For Amazon, and for so many other tech companies, this pandemic was an opportunity, not a crisis.

For Amazon, and for so many other tech companies, this pandemic was an opportunity, not a crisis. Business in most sectors suffered through the spring and summer economic shutdown over the summer, while tech thrived. The new “virtual” normal was a chance for them to develop new markets, to introduce new tech that had previously received pushback, or achieve phenomenal growth as their previous marginal platforms or tech are suddenly now at the centre of a new online world. Over the summer, tech stock had skyrocketed, to the incredulity of some and the smug satisfaction of others. Companies from every tech sector have performed well through the crisis, both in the shift to remote work and in protecting their bottom line. 

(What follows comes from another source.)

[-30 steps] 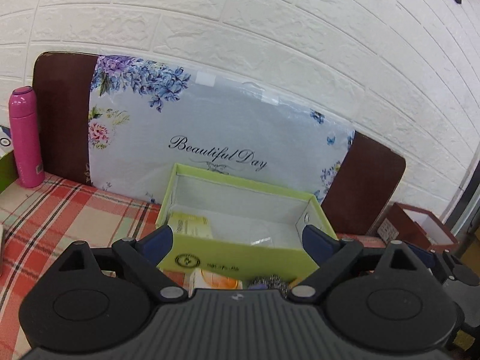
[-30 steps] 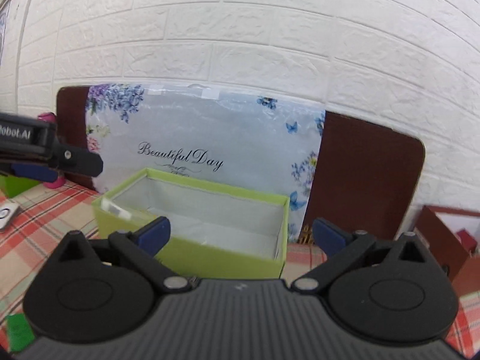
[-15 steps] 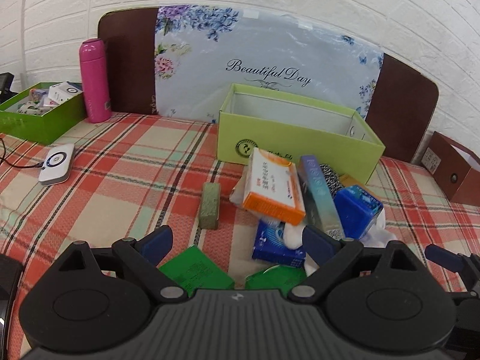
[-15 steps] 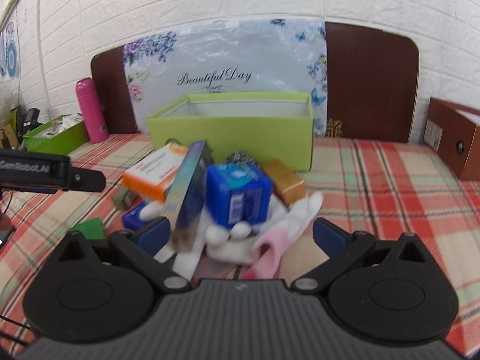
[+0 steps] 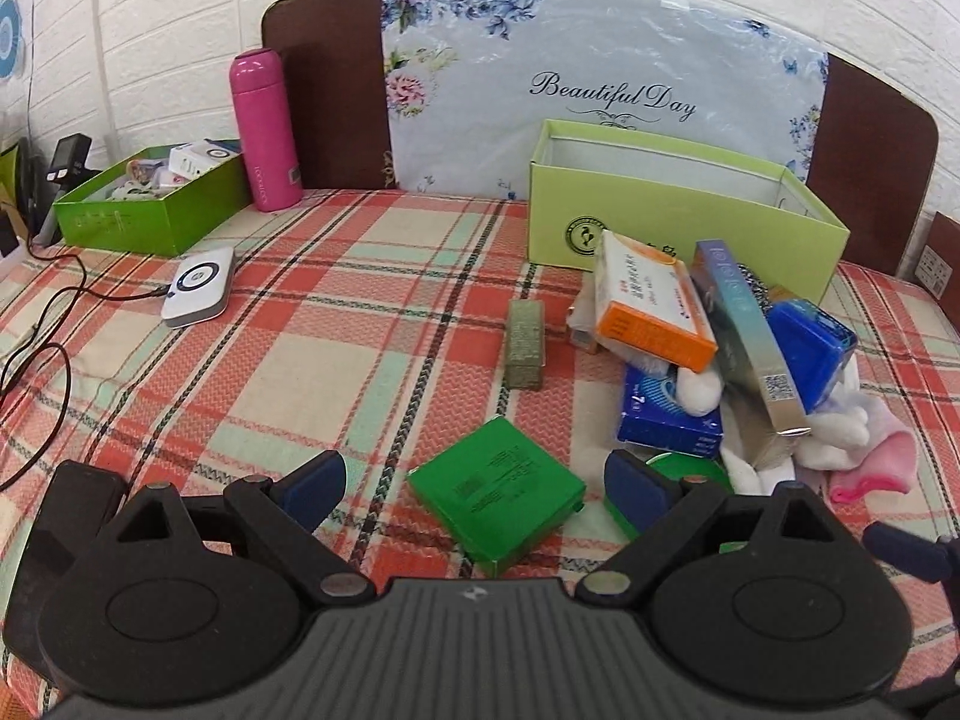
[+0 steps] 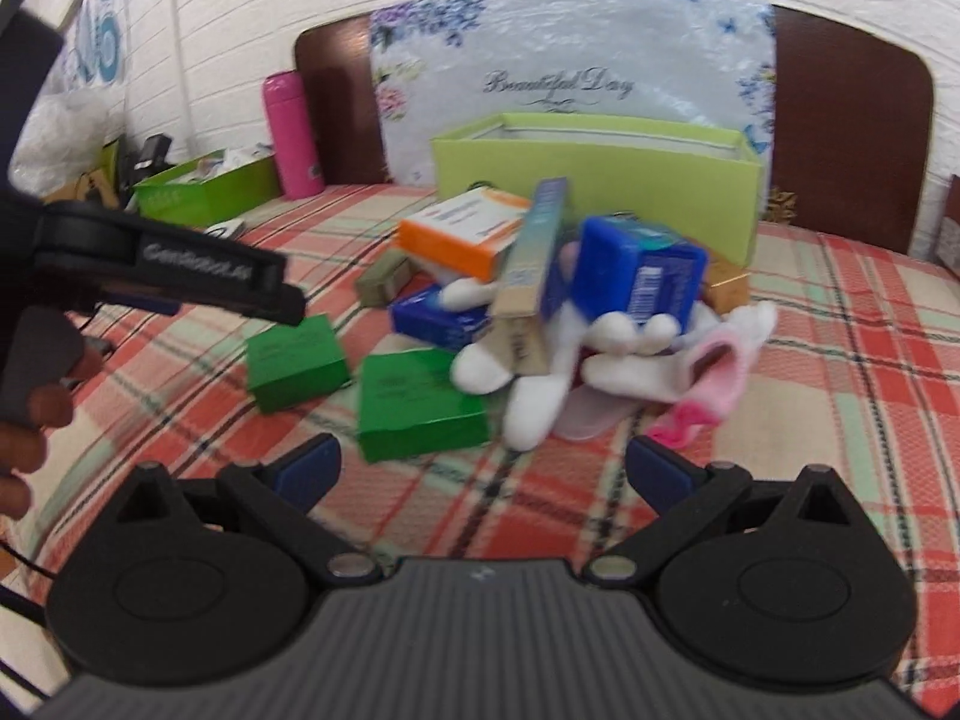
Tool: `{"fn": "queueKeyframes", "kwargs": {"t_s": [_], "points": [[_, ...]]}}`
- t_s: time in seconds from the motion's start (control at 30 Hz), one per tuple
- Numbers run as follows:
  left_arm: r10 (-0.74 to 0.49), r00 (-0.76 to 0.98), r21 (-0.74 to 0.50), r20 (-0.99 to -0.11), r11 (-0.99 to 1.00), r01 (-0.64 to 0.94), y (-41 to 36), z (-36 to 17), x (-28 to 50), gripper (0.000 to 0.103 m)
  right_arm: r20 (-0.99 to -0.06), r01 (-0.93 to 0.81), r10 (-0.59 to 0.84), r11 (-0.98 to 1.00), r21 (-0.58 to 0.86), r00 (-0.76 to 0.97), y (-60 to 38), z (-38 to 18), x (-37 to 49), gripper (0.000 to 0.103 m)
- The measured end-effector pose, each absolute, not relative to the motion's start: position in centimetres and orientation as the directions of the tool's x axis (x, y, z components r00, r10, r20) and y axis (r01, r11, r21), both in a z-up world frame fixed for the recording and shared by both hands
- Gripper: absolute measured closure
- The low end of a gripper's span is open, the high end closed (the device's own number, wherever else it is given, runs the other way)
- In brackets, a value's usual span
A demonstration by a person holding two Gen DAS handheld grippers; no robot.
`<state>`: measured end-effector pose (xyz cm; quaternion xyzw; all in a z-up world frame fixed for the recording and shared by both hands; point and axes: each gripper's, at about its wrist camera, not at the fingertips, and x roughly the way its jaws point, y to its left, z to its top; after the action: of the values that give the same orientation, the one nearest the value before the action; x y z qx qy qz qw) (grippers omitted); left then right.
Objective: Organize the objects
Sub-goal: 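Move the left tool to a green square box while the right approaches another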
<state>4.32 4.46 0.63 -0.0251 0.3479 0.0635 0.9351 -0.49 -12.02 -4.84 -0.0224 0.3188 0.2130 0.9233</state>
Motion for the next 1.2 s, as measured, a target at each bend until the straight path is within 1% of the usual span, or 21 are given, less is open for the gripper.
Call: {"fn": "queueKeyframes", "kwargs": {"t_s": [0.13,0.23,0.3,0.37,0.43,0.53,0.6,0.73,0.77,0.8,0.87,0.9,0.93,1.03,1.13,1.2], "points": [[0.106,0.748,0.000,-0.655,0.990,-0.140,5.0,0.4,4.2,0.007,-0.616,-0.467,0.424,0.878,0.101,0.664,-10.1,-5.1,-0.5,0.012],[0.065,0.756,-0.050,-0.651,0.990,-0.128,6.2,0.5,3.9,0.007,-0.605,-0.518,0.459,0.851,0.089,0.651,-9.0,-5.1,-0.5,0.017],[0.025,0.759,-0.096,-0.651,0.989,-0.115,7.1,0.5,3.9,0.007,-0.588,-0.530,0.453,0.847,0.049,0.670,-8.3,-4.9,-0.1,0.017],[0.008,0.756,-0.117,-0.654,0.987,-0.111,7.5,0.4,4.0,0.007,-0.592,-0.517,0.429,0.856,0.025,0.682,-8.0,-5.1,0.9,0.017],[-0.002,0.763,-0.118,-0.646,0.988,-0.097,7.4,0.2,4.4,0.007,-0.609,-0.495,0.407,0.868,0.027,0.681,-7.9,-5.7,2.2,0.017],[-0.042,0.766,-0.094,-0.641,0.995,-0.024,7.0,-0.7,5.7,0.007,-0.625,-0.443,0.349,0.897,0.006,0.698,-8.1,-6.6,3.8,0.018],[-0.055,0.752,-0.068,-0.656,0.998,0.014,6.6,-1.4,7.1,0.007,-0.639,-0.424,0.347,0.905,0.036,0.686,-8.5,-6.9,4.1,0.035],[-0.054,0.712,-0.027,-0.700,0.998,0.049,6.3,-3.2,8.8,0.007,-0.655,-0.461,0.362,0.887,0.023,0.663,-9.6,-6.2,2.3,0.035],[-0.060,0.712,-0.041,-0.699,0.998,0.044,6.4,-3.5,8.8,0.004,-0.667,-0.464,0.365,0.885,0.034,0.649,-10.1,-6.1,1.7,0.035],[-0.079,0.713,-0.070,-0.696,0.997,0.042,6.7,-3.6,8.6,0.004,-0.679,-0.465,0.367,0.884,0.041,0.636,-10.6,-5.9,1.1,0.035],[-0.134,0.655,-0.133,-0.743,0.990,0.052,6.8,-3.8,8.3,0.007,-0.698,-0.440,0.339,0.897,0.037,0.631,-11.7,-5.8,0.1,0.035],[-0.143,0.644,-0.150,-0.752,0.988,0.045,6.6,-3.8,7.8,0.007,-0.704,-0.415,0.317,0.909,0.035,0.635,-12.3,-5.7,-0.3,0.035],[-0.146,0.648,-0.147,-0.748,0.988,0.054,6.0,-3.7,7.0,0.007,-0.706,-0.393,0.307,0.918,0.044,0.638,-12.9,-5.7,-0.6,0.035],[-0.219,0.637,-0.166,-0.739,0.976,0.143,4.3,-3.6,5.4,0.007,-0.708,-0.379,0.323,0.922,0.084,0.628,-14.4,-5.4,-0.9,0.035],[-0.193,0.653,-0.122,-0.733,0.981,0.152,3.6,-3.5,5.3,0.007,-0.706,-0.387,0.320,0.919,0.070,0.632,-14.6,-5.4,-0.8,0.033],[-0.118,0.671,-0.063,-0.732,0.992,0.106,4.2,-3.2,5.9,0.007,-0.702,-0.396,0.321,0.916,0.061,0.636,-14.4,-5.5,-0.9,0.033]]}}
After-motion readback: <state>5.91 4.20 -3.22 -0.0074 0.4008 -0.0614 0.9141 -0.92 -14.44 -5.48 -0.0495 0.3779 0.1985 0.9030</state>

What is at the root of these companies’ success? They own the online platforms and tools through which all productive activities are conducted. Companies like Amazon (e-commerce), Zoom (web communications), Facebook (social media), Snowflake (cloud computing), and Apple (our personal portal to the virtual world, and a status symbol) own the technologies that the modern world needs to do its work. 

Those who control the critical element in which economic activities occur, in this case the virtual platforms owned by tech conglomerates, are set to gain no matter what happens in the world. They thrive in times of prosperity, and they stand uniquely to gain in times of crisis – or at least immediately after. When the world starts again, it will rely on this fundamental resource to get back on its feet. 

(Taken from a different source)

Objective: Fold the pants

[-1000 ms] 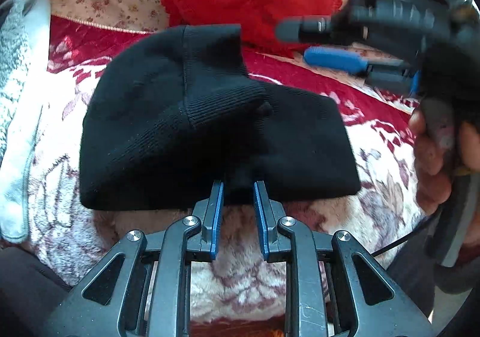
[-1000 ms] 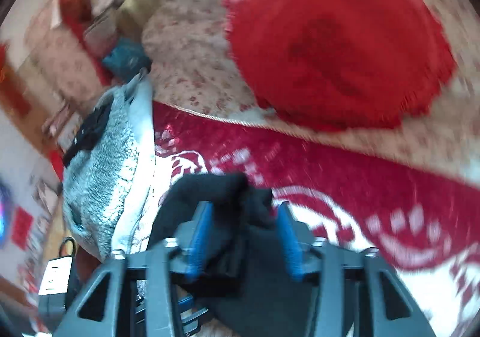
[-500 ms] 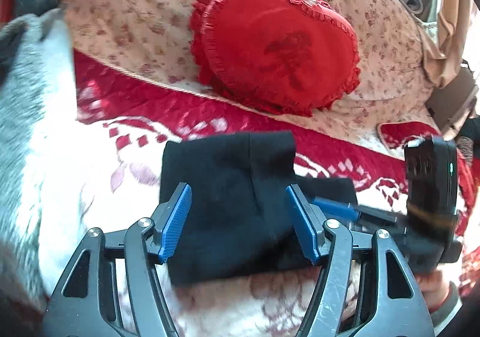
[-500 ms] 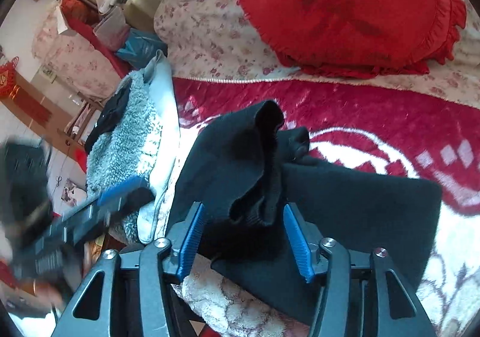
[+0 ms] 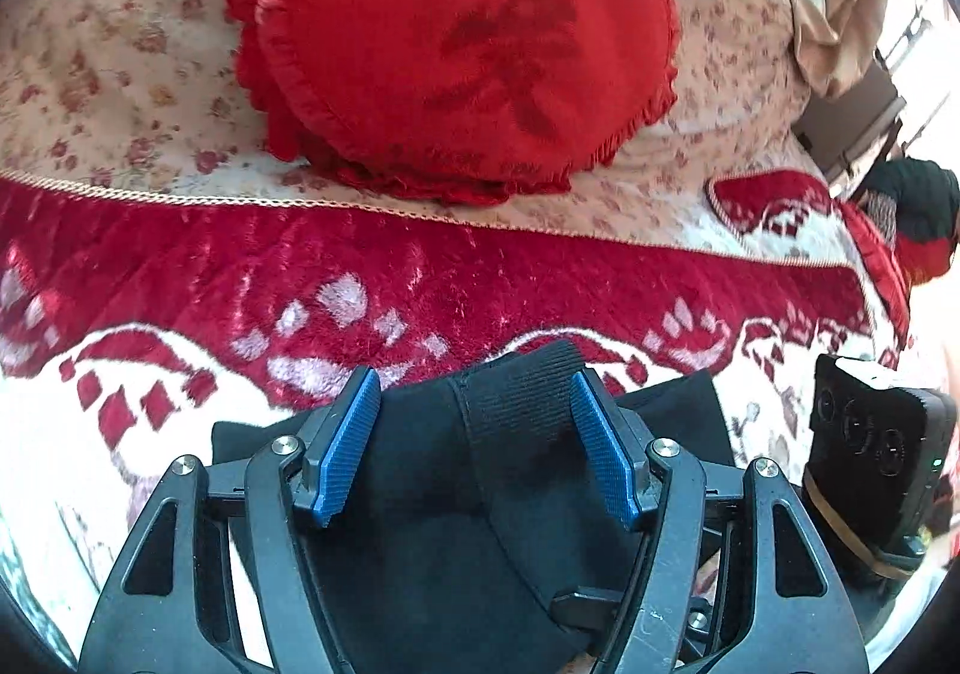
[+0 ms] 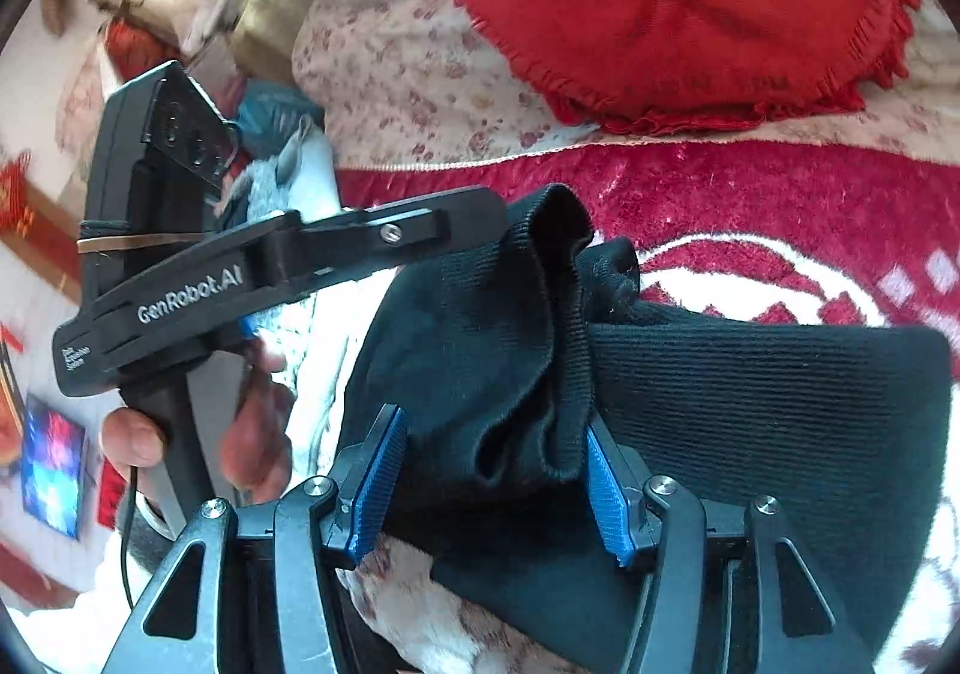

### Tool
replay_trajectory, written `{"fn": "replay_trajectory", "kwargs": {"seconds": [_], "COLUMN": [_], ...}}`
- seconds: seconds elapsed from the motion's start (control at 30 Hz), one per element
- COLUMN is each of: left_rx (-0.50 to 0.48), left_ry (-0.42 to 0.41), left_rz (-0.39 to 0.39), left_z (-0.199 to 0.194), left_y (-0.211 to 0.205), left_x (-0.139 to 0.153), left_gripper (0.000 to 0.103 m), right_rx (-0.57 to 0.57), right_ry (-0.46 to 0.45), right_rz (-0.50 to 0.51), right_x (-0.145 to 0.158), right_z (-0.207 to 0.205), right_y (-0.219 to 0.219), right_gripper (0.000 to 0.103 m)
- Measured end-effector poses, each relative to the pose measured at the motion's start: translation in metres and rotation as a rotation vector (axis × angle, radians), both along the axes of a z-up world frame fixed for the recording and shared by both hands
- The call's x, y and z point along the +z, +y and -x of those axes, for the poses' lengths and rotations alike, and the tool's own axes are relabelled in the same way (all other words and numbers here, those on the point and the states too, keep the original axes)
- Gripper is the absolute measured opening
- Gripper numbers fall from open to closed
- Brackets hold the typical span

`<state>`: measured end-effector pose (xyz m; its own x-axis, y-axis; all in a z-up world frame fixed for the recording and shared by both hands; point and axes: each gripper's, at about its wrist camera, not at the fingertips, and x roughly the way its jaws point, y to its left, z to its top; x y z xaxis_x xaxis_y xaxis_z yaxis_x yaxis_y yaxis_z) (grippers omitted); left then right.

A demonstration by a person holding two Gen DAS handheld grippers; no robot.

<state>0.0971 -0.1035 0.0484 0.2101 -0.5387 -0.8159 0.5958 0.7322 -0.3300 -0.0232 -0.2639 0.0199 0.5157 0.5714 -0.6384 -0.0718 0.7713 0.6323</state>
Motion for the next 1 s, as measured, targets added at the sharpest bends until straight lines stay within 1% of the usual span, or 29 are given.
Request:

The so-called “tech elite” is not the first handful of influential entities that controlled the basic building block of society, and neither does this building block remain constant throughout history. In the 18th and 19th centuries, physical land was the fundamental element of productive activity. David Ricardo, one of the classical economists from the early 19th century, spoke of “rents” as an unearned surplus that landlords gained simply from owning the land. Because the economy back then was still largely agricultural, productivity of business-owners depended directly on the productivity of the land. The landlords that owned more productive land were endowed with “extra” profits by nature. 

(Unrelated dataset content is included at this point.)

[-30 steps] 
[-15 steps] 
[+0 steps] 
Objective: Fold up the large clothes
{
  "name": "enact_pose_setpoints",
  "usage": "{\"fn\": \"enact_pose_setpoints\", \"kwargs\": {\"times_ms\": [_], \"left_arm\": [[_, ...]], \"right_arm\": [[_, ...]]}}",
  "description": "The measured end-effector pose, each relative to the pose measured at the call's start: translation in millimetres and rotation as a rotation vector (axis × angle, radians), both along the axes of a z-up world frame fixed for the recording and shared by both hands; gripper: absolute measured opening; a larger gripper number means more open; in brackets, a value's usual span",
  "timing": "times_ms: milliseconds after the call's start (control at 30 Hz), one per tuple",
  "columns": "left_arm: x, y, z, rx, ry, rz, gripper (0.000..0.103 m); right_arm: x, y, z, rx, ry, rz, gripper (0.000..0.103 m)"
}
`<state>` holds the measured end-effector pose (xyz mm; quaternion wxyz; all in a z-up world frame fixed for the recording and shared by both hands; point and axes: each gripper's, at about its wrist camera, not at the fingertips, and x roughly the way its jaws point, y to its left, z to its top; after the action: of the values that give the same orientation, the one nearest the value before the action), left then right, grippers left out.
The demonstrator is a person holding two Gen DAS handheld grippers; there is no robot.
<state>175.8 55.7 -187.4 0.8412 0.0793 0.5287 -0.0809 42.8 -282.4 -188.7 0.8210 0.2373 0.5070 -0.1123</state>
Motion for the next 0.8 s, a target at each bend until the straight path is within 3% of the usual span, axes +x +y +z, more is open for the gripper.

Those who control the critical element in which economic activities occur, in this case the virtual platforms owned by tech conglomerates, are set to gain no matter what happens in the world.

A few centuries later, the world moved to oil. Whoever owned the most productive oil fields, and had the means to extract them, was able to profit immensely from it and hold influence over world events. Today, Big Tech has replaced Big Oil to own and manage the world’s operating systems from a different perspective. In fact, they own more than virtual platforms on the Internet – they also have in their control a deluge of data. Thus, they wield not only the channels of all modern business activity, but also the resources to make sense of and leverage human activity.

 So, what do we make of their power? We can only watch and learn. There is always something to be learned from the rise and eventual fall of giants. Perhaps those of us born in the Internet age, the first generation to enter into the world taking for granted the presence of these big tech companies, will live to see their glorious deaths and the rise of the next group of industrial elites that will rule the globe.